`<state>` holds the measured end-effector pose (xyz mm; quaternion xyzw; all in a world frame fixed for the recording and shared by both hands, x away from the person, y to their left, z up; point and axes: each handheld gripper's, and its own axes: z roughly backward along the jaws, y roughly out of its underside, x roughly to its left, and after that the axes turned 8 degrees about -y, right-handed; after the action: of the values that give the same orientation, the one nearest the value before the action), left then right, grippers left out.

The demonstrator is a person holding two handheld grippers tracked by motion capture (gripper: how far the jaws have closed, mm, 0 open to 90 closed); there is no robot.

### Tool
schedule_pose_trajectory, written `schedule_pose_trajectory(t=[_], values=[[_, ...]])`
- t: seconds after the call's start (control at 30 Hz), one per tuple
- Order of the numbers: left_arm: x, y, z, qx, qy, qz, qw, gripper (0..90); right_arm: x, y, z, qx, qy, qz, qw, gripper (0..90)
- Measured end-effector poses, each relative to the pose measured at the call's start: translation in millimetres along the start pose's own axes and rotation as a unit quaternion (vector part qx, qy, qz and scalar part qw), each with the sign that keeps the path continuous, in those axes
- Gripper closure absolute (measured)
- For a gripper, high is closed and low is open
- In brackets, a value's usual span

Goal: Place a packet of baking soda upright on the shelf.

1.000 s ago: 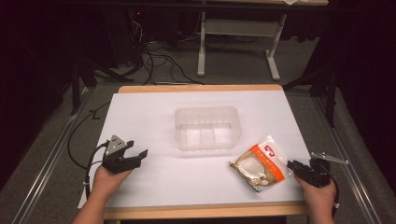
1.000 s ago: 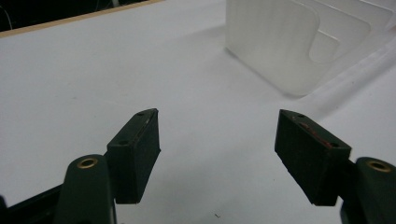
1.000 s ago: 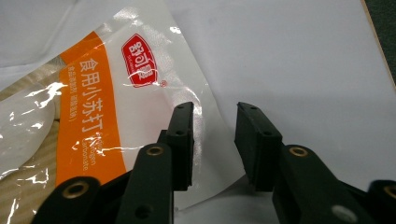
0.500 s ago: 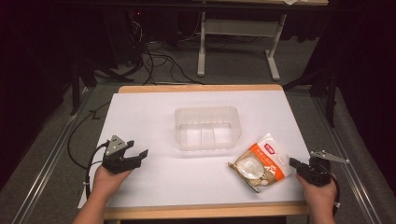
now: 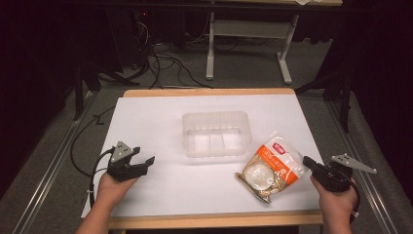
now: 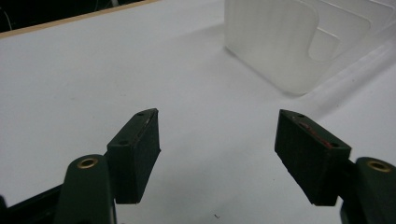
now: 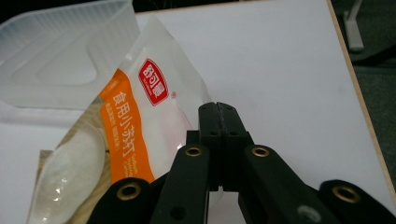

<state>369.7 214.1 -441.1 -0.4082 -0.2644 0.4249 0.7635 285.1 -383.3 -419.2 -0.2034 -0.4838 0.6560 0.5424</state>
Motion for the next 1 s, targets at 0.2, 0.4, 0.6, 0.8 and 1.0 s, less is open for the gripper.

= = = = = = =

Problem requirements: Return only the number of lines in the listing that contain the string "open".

Your solution: 3